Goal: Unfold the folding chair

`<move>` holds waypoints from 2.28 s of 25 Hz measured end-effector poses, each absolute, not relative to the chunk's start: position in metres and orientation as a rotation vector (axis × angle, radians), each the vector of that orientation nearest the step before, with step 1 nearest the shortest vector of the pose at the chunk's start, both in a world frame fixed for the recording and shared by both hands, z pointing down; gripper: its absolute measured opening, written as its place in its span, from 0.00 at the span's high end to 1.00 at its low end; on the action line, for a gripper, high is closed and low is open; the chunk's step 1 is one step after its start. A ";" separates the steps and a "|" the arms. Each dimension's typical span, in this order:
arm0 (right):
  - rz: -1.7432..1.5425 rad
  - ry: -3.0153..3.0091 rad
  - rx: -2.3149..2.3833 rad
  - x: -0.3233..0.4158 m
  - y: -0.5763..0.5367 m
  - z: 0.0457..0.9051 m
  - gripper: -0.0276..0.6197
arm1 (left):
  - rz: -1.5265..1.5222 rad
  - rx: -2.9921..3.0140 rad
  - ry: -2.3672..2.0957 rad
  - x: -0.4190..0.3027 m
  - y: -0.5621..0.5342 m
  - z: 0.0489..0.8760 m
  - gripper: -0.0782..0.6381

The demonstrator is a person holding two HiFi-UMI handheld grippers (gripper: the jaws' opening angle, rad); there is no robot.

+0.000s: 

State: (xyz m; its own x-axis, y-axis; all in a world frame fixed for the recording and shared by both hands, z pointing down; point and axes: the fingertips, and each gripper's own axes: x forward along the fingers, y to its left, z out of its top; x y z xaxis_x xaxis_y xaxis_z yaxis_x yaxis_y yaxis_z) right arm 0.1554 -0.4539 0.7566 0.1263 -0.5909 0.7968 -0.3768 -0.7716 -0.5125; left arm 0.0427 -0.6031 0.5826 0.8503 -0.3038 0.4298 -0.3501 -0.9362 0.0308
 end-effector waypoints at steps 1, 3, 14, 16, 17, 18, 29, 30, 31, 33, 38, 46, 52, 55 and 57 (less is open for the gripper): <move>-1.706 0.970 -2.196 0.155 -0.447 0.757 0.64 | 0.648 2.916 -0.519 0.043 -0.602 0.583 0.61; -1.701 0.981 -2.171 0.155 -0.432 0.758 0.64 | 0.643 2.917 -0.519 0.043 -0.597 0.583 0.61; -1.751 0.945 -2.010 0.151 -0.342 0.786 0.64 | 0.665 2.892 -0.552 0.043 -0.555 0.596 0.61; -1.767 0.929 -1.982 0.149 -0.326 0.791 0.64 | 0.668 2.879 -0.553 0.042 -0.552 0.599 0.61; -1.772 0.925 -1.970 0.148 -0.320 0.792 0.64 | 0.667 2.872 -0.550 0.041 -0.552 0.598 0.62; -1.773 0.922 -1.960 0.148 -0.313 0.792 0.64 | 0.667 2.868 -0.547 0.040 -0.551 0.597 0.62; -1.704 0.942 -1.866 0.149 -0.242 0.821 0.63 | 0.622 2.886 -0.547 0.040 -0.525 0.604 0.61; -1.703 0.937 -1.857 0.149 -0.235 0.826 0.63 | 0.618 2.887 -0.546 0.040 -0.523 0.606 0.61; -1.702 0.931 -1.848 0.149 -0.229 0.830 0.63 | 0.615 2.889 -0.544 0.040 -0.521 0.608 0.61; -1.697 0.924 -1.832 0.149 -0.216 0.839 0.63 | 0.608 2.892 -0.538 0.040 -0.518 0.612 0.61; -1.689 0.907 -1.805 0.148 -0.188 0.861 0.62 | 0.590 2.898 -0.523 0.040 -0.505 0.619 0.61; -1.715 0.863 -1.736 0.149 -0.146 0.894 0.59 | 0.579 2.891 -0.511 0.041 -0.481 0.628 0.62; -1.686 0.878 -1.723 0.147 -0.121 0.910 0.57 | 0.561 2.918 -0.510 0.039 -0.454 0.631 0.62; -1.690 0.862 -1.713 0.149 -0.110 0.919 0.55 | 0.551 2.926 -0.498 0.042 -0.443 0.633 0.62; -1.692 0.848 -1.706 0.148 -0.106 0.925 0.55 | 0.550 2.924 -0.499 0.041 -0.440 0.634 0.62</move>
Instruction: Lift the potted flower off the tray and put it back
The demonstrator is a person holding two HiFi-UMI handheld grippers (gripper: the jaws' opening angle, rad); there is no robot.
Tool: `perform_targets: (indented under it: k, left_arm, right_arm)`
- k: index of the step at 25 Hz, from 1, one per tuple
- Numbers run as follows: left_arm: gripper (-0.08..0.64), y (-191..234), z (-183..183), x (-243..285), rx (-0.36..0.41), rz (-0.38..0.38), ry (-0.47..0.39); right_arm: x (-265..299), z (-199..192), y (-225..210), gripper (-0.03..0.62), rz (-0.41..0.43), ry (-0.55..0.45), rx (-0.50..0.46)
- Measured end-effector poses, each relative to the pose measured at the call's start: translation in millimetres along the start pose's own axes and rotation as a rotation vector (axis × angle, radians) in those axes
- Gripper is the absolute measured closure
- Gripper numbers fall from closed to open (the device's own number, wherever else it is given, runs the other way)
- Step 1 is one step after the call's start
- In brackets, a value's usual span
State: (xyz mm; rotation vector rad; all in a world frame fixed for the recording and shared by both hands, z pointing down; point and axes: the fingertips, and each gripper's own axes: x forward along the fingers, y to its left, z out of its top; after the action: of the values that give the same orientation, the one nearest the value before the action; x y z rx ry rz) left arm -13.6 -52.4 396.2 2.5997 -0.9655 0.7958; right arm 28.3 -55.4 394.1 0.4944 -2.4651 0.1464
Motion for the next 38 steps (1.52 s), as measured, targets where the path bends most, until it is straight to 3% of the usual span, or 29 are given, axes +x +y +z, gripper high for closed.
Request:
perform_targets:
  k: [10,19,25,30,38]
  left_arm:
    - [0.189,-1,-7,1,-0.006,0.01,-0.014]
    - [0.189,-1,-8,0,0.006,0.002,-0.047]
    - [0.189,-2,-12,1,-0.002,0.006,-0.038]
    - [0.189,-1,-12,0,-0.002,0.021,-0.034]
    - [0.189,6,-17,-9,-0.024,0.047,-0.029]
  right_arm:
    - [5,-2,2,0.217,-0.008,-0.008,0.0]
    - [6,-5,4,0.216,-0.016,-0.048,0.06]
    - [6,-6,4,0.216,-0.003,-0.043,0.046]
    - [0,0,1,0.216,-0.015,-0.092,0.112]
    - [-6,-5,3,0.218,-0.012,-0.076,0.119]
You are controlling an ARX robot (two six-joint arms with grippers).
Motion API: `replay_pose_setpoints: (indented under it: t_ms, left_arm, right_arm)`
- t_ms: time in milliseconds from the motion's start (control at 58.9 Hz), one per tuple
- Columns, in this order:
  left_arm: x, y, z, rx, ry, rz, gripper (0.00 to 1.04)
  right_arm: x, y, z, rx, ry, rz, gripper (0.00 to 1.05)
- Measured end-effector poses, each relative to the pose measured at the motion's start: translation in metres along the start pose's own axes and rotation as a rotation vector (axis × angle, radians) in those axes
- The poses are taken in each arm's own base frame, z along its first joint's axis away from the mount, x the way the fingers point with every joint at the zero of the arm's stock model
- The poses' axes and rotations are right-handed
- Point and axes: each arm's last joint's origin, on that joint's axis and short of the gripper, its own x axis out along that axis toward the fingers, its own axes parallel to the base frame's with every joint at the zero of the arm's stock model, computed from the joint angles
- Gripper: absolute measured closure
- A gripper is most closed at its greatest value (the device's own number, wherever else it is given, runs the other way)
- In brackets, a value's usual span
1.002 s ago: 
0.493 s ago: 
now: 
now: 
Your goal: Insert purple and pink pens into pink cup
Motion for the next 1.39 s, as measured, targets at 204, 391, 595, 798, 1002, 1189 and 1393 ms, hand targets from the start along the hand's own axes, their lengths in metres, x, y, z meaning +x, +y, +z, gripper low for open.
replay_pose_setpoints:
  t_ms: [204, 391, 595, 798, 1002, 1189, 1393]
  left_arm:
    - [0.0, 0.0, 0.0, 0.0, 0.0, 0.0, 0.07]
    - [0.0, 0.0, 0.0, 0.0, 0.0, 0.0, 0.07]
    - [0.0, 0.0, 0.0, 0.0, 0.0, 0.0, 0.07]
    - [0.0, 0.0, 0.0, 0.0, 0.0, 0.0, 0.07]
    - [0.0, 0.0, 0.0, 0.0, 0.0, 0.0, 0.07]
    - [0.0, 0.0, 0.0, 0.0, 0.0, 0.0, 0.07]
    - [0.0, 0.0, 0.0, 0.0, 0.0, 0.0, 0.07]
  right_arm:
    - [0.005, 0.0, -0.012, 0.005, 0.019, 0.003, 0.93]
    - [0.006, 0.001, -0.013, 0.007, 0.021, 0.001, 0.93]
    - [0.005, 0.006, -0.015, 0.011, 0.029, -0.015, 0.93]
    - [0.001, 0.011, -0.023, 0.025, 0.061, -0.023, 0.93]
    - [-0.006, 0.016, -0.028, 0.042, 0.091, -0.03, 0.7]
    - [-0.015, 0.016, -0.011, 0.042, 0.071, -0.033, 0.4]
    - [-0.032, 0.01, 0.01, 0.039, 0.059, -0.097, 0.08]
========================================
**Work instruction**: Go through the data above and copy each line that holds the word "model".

**Solution for this exercise**:
- The poses are taken in each arm's own base frame, z along its first joint's axis away from the mount, x the way the fingers point with every joint at the zero of the arm's stock model
- Point and axes: each arm's last joint's origin, on that joint's axis and short of the gripper, its own x axis out along that axis toward the fingers, its own axes parallel to the base frame's with every joint at the zero of the arm's stock model, computed from the joint angles

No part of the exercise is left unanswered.